On a warm day, my choice is often an aioli platter. Aioli is the finest way to celebrate the garlic harvest, which also happens about this time. At the moment, our garlic stalks are just starting to bend; we’ll probably harvest in a day or two. Fortunately, the garlic we grow keeps well for more than a year, so last week I twisted a bulb from one of the last of 2010’s braids hanging from the kitchen wall and started mashing a few cloves for aioli.

Aioli is the Provençal word for an emulsion of olive oil, egg yolk, salt, and garlic. Common also in Catalonia and elsewhere in eastern Spain, where it’s known as allioli, this sauce is almost certainly the original mayonnaise (whose name comes from Mahón, Menorca).
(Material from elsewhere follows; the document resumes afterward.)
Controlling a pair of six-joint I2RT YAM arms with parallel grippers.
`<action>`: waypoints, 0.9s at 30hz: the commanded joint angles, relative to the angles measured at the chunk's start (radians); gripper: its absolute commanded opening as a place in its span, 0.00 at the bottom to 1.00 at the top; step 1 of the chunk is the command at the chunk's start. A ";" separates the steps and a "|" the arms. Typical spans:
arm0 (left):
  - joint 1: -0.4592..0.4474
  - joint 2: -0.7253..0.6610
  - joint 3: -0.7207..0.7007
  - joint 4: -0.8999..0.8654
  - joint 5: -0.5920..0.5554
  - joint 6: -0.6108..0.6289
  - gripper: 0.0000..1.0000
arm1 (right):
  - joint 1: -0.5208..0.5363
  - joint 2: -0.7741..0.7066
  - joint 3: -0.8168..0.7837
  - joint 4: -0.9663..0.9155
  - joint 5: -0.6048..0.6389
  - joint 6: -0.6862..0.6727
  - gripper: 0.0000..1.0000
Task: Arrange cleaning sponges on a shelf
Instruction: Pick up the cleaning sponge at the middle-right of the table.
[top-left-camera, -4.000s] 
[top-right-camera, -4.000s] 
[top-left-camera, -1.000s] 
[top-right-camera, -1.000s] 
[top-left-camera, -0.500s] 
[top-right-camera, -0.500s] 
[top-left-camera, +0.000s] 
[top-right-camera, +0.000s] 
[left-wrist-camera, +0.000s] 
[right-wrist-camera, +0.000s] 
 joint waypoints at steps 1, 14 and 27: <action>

Aioli goes well with many foods, but we usually have it with boiled or steamed vegetables and hard-boiled eggs.

To make aioli, you must mash the garlic thoroughly; fresh garlic is preferred for its ease of mashing as well as for its flavor. I smack three or four cloves with the side of a chef’s knife, peel the cloves, and then either smack them again and mince them or else pound them in a mortar. I combine the garlic with about 1/4 teaspoon salt and an egg yolk—or, if I’m feeling lazy, a whole egg. Then I get out the olive oil. I use extra-virgin, but not the best; I prefer the flavor of aioli made with relatively bland oil. Or, for a very different and even more delicious taste, I substitute roasted hazelnut oil.

I have often sat on the floor with a small bowl between my bare feet and beaten in the oil with a whisk, drop by drop, but if I start with a whole egg or two yolks I can use a hand blender, running it on high speed while pouring in the oil, about 1 cup. I stop blending when the aioli is very thick. This happens in less than a minute with the hand blender, and perhaps 10 minutes with a whisk.

If I beat in a little prepared mustard and lemon juice, I have mayonnaise. But usually I prefer plain aioli.

I chill the aioli while cooking the vegetables and eggs. Last week I steamed artichokes, cauliflower, potatoes, and snow peas. The artichokes went in one pan, with about an inch of water, for an hour. I put the cauliflower, broken into florets, on top of the artichokes for the last 10 minutes of cooking. In another saucepan, I simmered small new potatoes, with salt and about 1/2 inch water, for 20 minutes; I added snow peas on top of the potatoes for the last 4 minutes. I boiled eggs in a third saucepan, in this way: I covered the eggs with cold water, put the lid on the pan, brought the water to a boil, and then turned off the heat. The eggs were ready in 12 minutes. I rinsed them in cold running water. Usually I’d peel them in the kitchen, but on this lazy day we did the peeling at the table.

I don’t chill the cooked vegetables or boiled eggs for aioli. They are best when still slightly warm.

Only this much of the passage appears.